• [WHAT IS NEEDED]: In the listing below, find the line with "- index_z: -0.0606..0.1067" and the line with "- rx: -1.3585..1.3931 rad". Repeat those two lines and all lines between them exactly.
--- START ---
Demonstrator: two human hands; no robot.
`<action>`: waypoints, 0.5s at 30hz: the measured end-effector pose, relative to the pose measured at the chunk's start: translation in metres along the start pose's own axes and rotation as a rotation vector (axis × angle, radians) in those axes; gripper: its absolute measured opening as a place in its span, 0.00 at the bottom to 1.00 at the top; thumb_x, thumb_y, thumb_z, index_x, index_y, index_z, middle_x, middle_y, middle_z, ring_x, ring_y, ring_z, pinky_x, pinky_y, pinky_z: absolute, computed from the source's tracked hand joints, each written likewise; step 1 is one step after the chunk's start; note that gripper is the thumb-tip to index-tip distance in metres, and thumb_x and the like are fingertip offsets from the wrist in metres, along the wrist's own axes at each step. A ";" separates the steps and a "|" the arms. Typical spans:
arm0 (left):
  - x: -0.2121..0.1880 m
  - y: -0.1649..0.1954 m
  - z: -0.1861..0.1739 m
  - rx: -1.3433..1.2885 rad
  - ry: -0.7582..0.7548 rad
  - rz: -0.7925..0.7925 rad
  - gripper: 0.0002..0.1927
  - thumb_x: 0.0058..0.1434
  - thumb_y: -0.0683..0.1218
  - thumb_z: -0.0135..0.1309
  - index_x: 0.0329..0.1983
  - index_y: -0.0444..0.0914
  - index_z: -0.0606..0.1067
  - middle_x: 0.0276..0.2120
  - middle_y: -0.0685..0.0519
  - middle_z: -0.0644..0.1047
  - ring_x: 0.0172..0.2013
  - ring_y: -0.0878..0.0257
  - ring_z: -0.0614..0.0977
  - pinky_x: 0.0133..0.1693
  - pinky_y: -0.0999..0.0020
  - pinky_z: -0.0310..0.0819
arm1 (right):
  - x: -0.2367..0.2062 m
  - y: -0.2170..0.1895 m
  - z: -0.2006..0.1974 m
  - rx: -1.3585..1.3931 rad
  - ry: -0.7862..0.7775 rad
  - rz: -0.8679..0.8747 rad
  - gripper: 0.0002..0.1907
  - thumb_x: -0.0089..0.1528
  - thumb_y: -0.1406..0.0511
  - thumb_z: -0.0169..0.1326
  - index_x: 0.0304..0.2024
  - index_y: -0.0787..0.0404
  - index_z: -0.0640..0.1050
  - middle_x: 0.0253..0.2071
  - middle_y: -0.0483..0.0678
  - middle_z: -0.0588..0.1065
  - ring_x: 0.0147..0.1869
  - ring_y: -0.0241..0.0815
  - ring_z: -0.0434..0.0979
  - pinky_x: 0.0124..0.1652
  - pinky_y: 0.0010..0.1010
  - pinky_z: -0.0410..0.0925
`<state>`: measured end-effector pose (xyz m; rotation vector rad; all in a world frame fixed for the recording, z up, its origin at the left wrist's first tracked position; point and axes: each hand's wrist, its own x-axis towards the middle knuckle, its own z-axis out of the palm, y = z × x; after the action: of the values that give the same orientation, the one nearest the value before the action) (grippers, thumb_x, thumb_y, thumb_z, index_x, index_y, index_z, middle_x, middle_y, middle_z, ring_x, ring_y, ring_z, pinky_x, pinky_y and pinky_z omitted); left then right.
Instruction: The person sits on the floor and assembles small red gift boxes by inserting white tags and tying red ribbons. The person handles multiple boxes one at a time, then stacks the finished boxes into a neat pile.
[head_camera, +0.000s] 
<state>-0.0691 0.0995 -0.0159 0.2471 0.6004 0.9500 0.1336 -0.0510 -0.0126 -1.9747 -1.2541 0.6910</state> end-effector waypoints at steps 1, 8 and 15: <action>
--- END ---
• [WRITTEN ANSWER]:
  - index_z: -0.0606..0.1067
  - middle_x: 0.0276..0.2120
  - middle_y: -0.0685..0.0519
  - middle_z: -0.0644..0.1047
  - ring_x: 0.0172..0.2013
  - ring_y: -0.0878..0.0257
  - ring_z: -0.0614..0.0977
  - pinky_x: 0.0133..0.1693
  - pinky_y: -0.0999..0.0020
  - pinky_z: -0.0310..0.0819
arm1 (right):
  - x: -0.2367..0.2062 m
  - y: -0.2170..0.1895 m
  - z: -0.2006..0.1974 m
  - rx: -1.3585..1.3931 rad

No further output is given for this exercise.